Often we visualize relationships between variables with scatter plots and linear regressions. This tutorial provides an overview on using ggplot to create scatter plots for oceanographic data, but with a focus on linear regressions and including regression lines on scatter plots.

Data

We’ll use the Damariscotta River Data: DamariscottaRiverData.csv. See the main tutorial for more details on this data set.

The file is in the main GitHub repository - make sure it’s downloaded and saved in your working directory.
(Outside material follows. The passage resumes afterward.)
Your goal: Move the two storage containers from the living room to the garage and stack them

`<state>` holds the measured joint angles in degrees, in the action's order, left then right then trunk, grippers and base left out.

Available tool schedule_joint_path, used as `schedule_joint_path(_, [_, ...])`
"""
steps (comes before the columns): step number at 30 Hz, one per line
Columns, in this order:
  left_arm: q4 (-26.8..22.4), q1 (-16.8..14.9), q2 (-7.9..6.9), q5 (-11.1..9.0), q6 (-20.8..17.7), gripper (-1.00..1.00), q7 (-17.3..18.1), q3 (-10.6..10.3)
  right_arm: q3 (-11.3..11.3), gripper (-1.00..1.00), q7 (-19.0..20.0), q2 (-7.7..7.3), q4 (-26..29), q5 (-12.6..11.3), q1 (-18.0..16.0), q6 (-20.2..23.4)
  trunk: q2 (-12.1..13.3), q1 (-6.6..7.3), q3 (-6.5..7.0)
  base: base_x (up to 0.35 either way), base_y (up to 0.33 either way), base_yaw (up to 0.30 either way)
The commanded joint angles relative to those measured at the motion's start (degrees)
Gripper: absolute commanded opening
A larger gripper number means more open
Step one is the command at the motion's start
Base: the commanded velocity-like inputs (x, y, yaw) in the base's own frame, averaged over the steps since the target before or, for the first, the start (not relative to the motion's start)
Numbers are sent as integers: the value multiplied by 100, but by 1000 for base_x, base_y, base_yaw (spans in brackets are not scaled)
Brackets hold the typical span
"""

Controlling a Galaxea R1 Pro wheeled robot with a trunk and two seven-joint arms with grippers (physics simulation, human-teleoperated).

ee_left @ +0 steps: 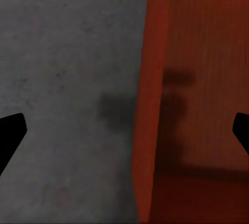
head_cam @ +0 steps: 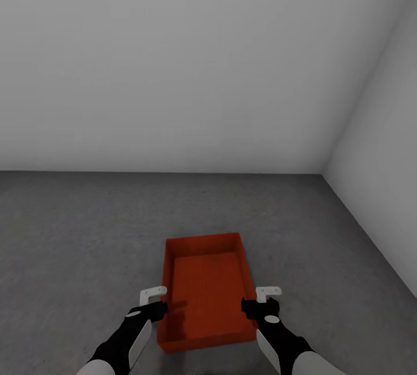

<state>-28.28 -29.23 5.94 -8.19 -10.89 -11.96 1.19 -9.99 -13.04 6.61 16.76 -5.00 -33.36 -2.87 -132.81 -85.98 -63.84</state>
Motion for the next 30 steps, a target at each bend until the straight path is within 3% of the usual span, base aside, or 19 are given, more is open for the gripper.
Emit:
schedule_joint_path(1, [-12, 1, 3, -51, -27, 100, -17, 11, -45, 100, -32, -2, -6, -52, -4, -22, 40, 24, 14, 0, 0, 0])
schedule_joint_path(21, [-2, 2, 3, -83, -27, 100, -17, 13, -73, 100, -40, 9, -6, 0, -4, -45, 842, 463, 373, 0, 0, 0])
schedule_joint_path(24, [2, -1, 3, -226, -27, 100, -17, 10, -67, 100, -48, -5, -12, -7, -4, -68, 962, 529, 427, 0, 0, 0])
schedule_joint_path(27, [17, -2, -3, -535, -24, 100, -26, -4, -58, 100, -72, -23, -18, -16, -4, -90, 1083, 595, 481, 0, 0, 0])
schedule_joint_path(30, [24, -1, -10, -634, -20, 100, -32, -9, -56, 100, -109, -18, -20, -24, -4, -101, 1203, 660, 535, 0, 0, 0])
First, we need to import the tidyverse and our data.

library(tidyverse)
## -- Attaching packages ------------------------------------------------------------------------------------------------------------------------- tidyverse 1.3.0 --

## v ggplot2 3.3.2     v purrr   0.3.4
## v tibble  3.0.3     v dplyr   1.0.2
## v tidyr   1.1.2     v stringr 1.4.0
## v readr   1.3.1     v forcats 0.5.0

## -- Conflicts ---------------------------------------------------------------------------------------------------------------------------- tidyverse_conflicts() --
## x dplyr::filter() masks stats::filter()
## x dplyr::lag()    masks stats::lag()
fieldData <- read_csv('DamariscottaRiverData.csv')
## Parsed with column specification:
## cols(
##   date = col_double(),
##   station = col_double(),
##   depthbin = col_double(),
##   year = col_double(),
##   month = col_double(),
##   day = col_double(),
##   depth_m = col_double(),
##   temperature_degC = col_double(),
##   salinity_psu = col_double(),
##   density_kg_m3 = col_double(),
##   PAR = col_double(),
##   fluorescence_mg_m3 = col_double(),
##   oxygenConc_umol_kg = col_double(),
##   oxygenSaturation_percent = col_double(),
##   latitude = col_double()
## )

Scatter plots

Let’s look at how chlorophyll fluorescence is related to temperature. Note, we’re adding our own axes labels and setting the limits of the x and y axes.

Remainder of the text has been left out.